Currently 39F and 83%RH. Feels like – 32F. Weather station says it never got colder than 39F. I guess I’ll leave the trees wrapped a few days anyway.

Wife has early meeting today, and I’ve got my volunteer day at the school, so I gotta get moving….

n

66 Comments and discussion on "Tues. Nov. 13, 2019 – busy day"

  1. JimL says:

    36º and cloudy. No sun, yet, but it’s up there somewhere, just chillin’.

    This is my second day in a row “early” for work, as the wife worked the weekend and has comp days yesterday & today. HelpDesk guy doesn’t know how to take that. He’s used to me wandering in a little after 8. He’ll settle back into it tomorrow.

    Positive things…. An out-of-town company is coming in to put on a 5k, with timing, but without awards, on the same day as the local running club’s annual race. There’s more than a little bit of “what were you thinking” going on, and a lot of finger pointing.

    So long as they get people off their butts on a Saturday morning, I’m all for it. But at twice the price of the local race, a “santa hat & beard” and “performance sweatshirt” are probably not going to cut it. I hear they’re looking at a $x,000 loss this year. Sorry. What works in big cities just doesn’t work here.

  2. JimL says:

    Positive: I’m positive they’re not likely to come back next year.

  3. Harold Combs says:

    Booked the Cruise 6 months in advance and it looks like the coldest weather in New Orleans in a long while. You just can’t win. Grandchild will be disapointed it’s too cold to enjoy the shipboard water park till we get to Mexico.
    NASA now says we may be entering another Maunder Minimum.
    https://www.iceagenow.info/lack-of-sunspots-to-bring-record-cold-warns-nasa-scientist/
    Cold is a lot more dangerous than warmth. Ice Ages are no respector of persons.
    Some say the world will end in fire,
    Some say in ice.
    From what I’ve tasted of desire
    I hold with those who favor fire.
    But if it had to perish twice,
    I think I know enough of hate
    To say that for destruction ice
    Is also great
    And would suffice.
    R. Frost

  4. ech says:

    NASA now says we may be entering another Maunder Minimum.

    I’m skeptical of the article. I can’t find a true source for any of the quotes in the article. Google has found a number of nearly identical articles on climate change skeptic sites. If NASA was really saying this, there would be press releases with the pull quotes in it. It also would be all over the general science press – a Maunder minimum would be a Real Big Deal. There has been speculation of one occurring for a long time and any sort of confirmation would be plastered all over the major journals. The oldest article I can find doesn’t say where or when the scientist quoted said this.

    To be honest, it may be real or it may be fake.

  5. ech says:

    Doing some more digging, I may have found one source for some of the articles, here:
    https://www.nasa.gov/topics/earth/features/coolingthermosphere.html

    So, yes, the upper atmosphere is cooling off. However:

    “A fundamental prediction of climate change theory is that upper atmosphere will cool in response to greenhouse gases in the troposphere,” says Mlynczak. “Scientists need to validate that theory. This climate record of the upper atmosphere is our first chance to have the other side of the equation.”
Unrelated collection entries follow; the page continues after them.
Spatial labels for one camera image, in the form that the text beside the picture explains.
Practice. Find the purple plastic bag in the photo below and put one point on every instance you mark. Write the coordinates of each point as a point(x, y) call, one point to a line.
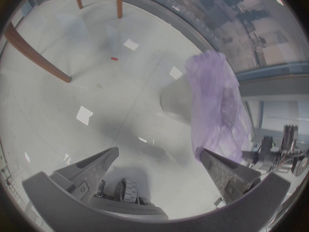
point(214, 100)

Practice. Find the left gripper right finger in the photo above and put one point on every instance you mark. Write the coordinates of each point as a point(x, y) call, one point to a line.
point(229, 177)

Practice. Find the white trash bin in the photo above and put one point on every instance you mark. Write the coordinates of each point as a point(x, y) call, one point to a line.
point(176, 100)

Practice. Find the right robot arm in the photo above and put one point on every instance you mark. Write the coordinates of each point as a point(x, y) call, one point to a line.
point(268, 153)

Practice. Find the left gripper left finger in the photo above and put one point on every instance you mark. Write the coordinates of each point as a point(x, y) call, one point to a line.
point(84, 175)

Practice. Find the window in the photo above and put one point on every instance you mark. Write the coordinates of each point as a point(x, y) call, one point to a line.
point(241, 20)

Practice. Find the white chair with wooden legs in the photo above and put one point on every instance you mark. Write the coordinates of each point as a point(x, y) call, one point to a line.
point(36, 57)

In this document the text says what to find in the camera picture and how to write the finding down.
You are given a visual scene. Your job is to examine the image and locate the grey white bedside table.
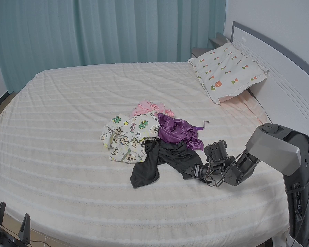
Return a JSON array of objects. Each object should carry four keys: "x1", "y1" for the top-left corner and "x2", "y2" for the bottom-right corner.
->
[{"x1": 191, "y1": 32, "x2": 233, "y2": 59}]

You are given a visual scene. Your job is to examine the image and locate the bed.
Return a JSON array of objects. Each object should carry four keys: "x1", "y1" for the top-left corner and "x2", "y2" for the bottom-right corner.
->
[{"x1": 0, "y1": 21, "x2": 309, "y2": 247}]

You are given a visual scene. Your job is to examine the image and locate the pink garment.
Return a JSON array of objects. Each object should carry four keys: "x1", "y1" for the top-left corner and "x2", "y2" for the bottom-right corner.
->
[{"x1": 130, "y1": 99, "x2": 174, "y2": 118}]

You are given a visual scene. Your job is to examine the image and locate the purple garment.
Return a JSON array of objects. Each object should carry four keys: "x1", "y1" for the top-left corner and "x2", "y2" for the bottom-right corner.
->
[{"x1": 157, "y1": 113, "x2": 211, "y2": 152}]

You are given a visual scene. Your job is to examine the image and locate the blue-green curtain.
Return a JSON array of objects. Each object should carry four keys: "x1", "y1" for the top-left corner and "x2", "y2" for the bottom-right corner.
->
[
  {"x1": 0, "y1": 0, "x2": 79, "y2": 88},
  {"x1": 76, "y1": 0, "x2": 227, "y2": 66}
]

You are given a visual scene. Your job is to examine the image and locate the white printed garment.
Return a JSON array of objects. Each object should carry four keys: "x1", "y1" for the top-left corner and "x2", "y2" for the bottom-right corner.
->
[{"x1": 99, "y1": 112, "x2": 161, "y2": 165}]

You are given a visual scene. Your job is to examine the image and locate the black cable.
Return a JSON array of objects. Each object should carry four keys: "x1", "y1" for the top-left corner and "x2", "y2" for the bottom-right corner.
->
[{"x1": 28, "y1": 240, "x2": 53, "y2": 247}]

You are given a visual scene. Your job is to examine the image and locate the black T-shirt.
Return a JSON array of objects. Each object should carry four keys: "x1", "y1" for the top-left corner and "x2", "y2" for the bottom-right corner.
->
[{"x1": 130, "y1": 139, "x2": 204, "y2": 189}]

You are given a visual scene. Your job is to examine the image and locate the white printed pillow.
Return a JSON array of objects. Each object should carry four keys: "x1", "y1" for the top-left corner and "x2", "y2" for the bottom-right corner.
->
[{"x1": 187, "y1": 39, "x2": 269, "y2": 105}]

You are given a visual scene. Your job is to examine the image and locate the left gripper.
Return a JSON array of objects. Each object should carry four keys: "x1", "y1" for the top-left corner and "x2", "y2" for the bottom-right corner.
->
[{"x1": 0, "y1": 201, "x2": 31, "y2": 247}]

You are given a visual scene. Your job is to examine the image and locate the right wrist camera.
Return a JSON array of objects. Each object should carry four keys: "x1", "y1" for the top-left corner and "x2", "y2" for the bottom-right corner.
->
[{"x1": 204, "y1": 140, "x2": 227, "y2": 164}]

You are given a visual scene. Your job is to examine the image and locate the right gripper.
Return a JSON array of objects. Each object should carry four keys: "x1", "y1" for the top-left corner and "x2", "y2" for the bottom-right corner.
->
[{"x1": 192, "y1": 163, "x2": 209, "y2": 181}]

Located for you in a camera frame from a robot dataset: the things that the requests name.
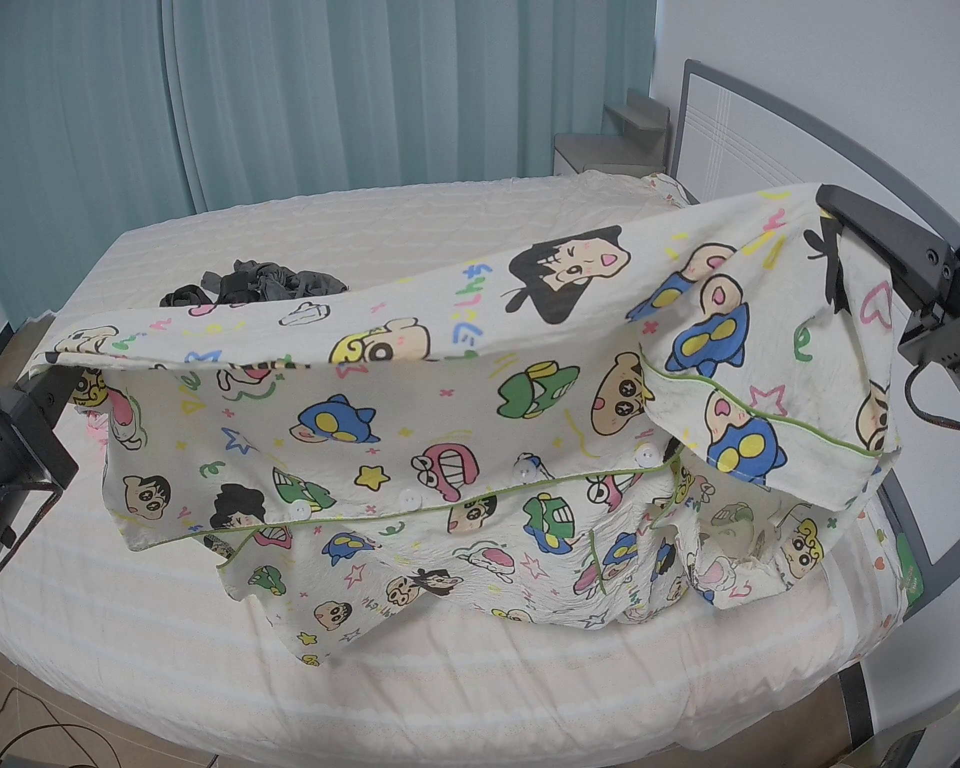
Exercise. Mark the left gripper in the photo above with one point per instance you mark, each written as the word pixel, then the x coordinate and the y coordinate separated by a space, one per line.
pixel 19 450

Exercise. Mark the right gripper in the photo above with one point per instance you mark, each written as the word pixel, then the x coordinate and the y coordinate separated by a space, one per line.
pixel 934 334

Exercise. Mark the white printed pyjama top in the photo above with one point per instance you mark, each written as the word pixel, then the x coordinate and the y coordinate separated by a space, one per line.
pixel 450 390

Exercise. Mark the bed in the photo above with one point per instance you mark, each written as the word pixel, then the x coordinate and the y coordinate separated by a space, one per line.
pixel 375 217

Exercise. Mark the dark grey garment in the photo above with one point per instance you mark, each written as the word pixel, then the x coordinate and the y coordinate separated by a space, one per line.
pixel 285 283

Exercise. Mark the blue-green curtain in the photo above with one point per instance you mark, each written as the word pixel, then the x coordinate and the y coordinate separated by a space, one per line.
pixel 412 90
pixel 75 150

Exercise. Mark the grey bedside table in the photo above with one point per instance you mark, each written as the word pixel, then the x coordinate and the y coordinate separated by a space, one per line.
pixel 600 150
    So the cooling supports AGW. This kind of measurement is exactly what we need to do to figure out if AGW is happening. And if it is, we need to cut emissions. Which means nuclear, wind, whatever.

  6. Ray Thompson says:

    it may be real or it may be fake.

    Or it may be fake or it may be real.

    Just my opposing view.

  7. Harold Combs says:

    Or as Dan Rather said “Fake but Accurate”

  8. Harold Combs says:

    Space Weather is a Bitch – prepare for a Dark Matter Hurricane
    https://cosmosmagazine.com/space/researchers-brace-for-dark-matter-hurricane

  9. MrAtoz says:

    Good morning doom sayers.

  10. SteveF says:

    what we need to do to figure out if AGW is happening. And if it is, we need to cut emissions.

    Why? If the world gets, say, one degree warmer it will on the whole be good for the US, Canada, and northern Europe. We’re colder than the world average and a slight bump will help. If this also kills crops in Africa and India and their populations, which have already bred above their ability to feed themselves, starve and die, how is that our problem?

  11. MrAtoz says:

    Mr. SteveF 2020!

  12. JimL says:

    Why? If the world gets, say, one degree warmer it will on the whole be good for the US, Canada, and northern Europe. We’re colder than the world average and a slight bump will help. If this also kills crops in Africa and India and their populations, which have already bred above their ability to feed themselves, starve and die, how is that our problem?

    Because making changes to a system without understanding all of the consequences is just stupid. We don’t know enough about the system to know whether warming or cooling will be “better”. Indeed, we don’t know what “better” is.

    Pournelle used to advocate for spending more on study. I agree with this. We should know more about the system before sinking billions (trillions) of dollars into remediation that may not be needed (or even desirable.)

  13. dkreck says:

    Sure study all you want but you better reach the right conclusion or no more funds.
    An honest study might be good.

  14. ech says:

    If the world gets, say, one degree warmer it will on the whole be good for the US, Canada, and northern Europe.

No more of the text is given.